The new Fabulous Five, consisting of Sasha, Grace, Baltor, Puttynut, and Timothy, had their very first Fabulous Five meeting the weekend after Timothy's knighting. To celebrate, a huge party was thrown during the meeting. There was Ecto Cooler Hi-C and relish pie, there was an enormous bowl of meatless meatballs topped with Heinz's recently-made-famous yellow ketchup (confused often with mustard, but tasty nonetheless). Everyone in Santa Fe was invited, including Nigel.

Nobody had heard from Archie by the time the party started, so they decided to wait until he arrived to begin the karaoke. Instead, everyone just sat around watching Sasha's family movies while Nigel hit on everything with legs.

During one video, which showed Sasha and her long-lost brother (he wasn't long-lost at the time) building a snowman, Nigel scooted up next to Grace on a couch. "You be one fine honey," he said, "I'd like to be all up in you." Grace slapped him and he stepped back.

The door burst open. In stepped Archie Archbanger carrying a large sack over his left shoulder. His eyes gleamed and he grinned as he walked into the middle of the family room, dropping the sack at Sasha's feet. "I was wandering through the forest," he started, "when I came across a rather large patch of these hybrid mushroom-flowers." Archie lifted the bag and emptied its contents out on Sasha's floor. "As you can see, they look very tasty. Well, I took the liberty of eating a couple of these mushroom-flowers (which from now on I will refer to as "mushplants") and boy were they disgusting! However, shortly after eating them I blacked out. When I awoke I was in a magical place. There was no ground or walls or ceiling. Only nothingness. It was all white. A man walked up to me wearing a white tuxedo. My first thought was that this was God. But I was wrong. I learned his name was Caberon. He told me that I was in a place called Infinite Nirvana, which is really just a state of being in which one is completely relaxed and peaceful and free from everything. He said that everybody found their own Nirvana at different times, but that Infinite Nirvana was only reached after eating mushplants. This Caberon guy was in charge of the place. He told me to come along with some friends some time. So here I am. I've brought you these mushplants. Eat them and join me in Infinite Nirvana!" Everybody applauded. Not because what Archie said was inspiring or amazing or anything, but because he'd finally stopped talking. Nobody payed much attention to what he said. All they knew was that once Archie finished talking they'd be able to eat these tasty-looking mushplants.

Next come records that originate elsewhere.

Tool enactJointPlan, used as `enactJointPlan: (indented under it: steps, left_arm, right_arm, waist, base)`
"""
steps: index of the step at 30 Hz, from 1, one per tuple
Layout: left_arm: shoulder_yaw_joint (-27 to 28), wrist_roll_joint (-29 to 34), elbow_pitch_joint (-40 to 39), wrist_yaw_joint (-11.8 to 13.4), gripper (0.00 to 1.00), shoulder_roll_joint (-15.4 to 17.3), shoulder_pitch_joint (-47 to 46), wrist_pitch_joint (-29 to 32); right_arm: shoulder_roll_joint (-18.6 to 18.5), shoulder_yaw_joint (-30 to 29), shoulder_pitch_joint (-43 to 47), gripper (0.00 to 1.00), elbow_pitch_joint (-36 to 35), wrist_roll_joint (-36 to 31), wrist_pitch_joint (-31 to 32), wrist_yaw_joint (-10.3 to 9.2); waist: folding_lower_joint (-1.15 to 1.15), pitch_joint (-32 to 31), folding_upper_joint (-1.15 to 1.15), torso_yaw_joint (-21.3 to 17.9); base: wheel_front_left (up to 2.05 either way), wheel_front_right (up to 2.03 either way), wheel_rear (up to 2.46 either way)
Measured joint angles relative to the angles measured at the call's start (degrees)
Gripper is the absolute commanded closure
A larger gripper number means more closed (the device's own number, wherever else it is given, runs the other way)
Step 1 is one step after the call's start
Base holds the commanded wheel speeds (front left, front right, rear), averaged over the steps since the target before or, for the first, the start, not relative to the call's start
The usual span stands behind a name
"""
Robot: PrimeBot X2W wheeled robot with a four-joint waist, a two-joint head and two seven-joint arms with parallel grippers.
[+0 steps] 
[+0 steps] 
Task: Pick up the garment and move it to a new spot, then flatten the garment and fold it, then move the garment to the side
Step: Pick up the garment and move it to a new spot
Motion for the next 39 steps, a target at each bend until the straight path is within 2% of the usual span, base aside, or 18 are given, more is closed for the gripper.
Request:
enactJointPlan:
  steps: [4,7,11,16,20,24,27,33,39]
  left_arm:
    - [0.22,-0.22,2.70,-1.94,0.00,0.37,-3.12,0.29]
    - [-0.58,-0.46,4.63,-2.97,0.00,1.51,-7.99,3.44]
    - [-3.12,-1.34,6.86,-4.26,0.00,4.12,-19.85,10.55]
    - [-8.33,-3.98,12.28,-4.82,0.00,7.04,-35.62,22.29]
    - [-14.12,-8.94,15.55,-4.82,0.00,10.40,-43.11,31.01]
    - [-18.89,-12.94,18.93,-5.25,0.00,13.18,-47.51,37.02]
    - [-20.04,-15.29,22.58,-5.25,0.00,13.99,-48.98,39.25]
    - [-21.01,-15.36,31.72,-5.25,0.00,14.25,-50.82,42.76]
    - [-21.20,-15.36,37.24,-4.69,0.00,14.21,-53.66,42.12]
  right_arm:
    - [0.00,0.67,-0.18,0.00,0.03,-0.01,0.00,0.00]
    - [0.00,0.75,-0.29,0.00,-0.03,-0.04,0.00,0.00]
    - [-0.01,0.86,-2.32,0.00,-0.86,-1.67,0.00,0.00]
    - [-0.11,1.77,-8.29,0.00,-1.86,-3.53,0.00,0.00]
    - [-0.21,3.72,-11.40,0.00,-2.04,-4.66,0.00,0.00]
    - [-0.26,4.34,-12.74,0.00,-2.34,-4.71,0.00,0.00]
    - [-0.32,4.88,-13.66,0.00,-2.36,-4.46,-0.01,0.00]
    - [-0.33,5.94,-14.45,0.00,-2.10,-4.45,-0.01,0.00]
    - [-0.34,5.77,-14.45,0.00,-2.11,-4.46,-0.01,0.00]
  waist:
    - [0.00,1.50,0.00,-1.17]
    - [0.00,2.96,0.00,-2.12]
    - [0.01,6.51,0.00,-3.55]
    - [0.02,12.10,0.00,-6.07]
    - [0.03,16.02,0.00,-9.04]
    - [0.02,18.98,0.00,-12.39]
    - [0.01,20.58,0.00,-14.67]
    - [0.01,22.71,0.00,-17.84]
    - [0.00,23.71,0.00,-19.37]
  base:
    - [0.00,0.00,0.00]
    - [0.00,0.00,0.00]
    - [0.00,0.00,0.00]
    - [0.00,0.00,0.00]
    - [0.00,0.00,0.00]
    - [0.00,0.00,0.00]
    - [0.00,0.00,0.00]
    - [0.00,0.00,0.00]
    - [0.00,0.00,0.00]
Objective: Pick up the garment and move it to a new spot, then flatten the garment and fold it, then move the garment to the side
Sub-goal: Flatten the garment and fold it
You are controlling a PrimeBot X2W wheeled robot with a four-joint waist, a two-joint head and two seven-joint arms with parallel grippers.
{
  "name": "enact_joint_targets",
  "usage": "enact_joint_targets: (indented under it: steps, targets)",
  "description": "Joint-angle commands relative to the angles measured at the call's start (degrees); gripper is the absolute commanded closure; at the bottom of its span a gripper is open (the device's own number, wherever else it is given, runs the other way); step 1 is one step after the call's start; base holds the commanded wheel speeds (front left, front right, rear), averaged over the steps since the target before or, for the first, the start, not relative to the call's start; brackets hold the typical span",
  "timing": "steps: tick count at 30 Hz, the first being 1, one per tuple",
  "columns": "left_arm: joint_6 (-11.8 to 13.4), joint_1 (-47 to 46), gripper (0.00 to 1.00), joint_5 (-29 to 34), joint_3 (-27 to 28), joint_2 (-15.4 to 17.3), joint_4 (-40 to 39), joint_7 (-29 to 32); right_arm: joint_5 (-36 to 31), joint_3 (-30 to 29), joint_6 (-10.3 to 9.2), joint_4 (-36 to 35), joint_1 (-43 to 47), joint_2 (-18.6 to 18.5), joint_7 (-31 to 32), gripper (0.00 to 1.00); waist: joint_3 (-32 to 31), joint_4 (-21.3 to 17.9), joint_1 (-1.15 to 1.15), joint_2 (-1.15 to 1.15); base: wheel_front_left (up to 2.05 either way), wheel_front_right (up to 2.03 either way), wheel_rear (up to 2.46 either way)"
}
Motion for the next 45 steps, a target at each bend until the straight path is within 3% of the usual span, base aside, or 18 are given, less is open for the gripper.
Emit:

At once everybody dove into the pile of mushplants, sticking four or five of them in their mouths at one time and then going back for more once those were choked down. In the end, there were none left. Only an empty sack was left crumpled at the foot of Sasha's reclining chair. Now everybody lay on the ground moaning. This was the worst meal they'd ever indulged in and they were regretting it already. Until.....

The lights faded out in Sasha's apartment. There was a blinding flash suddenly that dissolved away slowly. All it left behind was white emptiness. Everybody was there, standing on nothing yet they felt some sort of "ground" below their feet that they could not see. Up ahead was a tall man in a white tuxedo. Archie urged everybody to step toward him.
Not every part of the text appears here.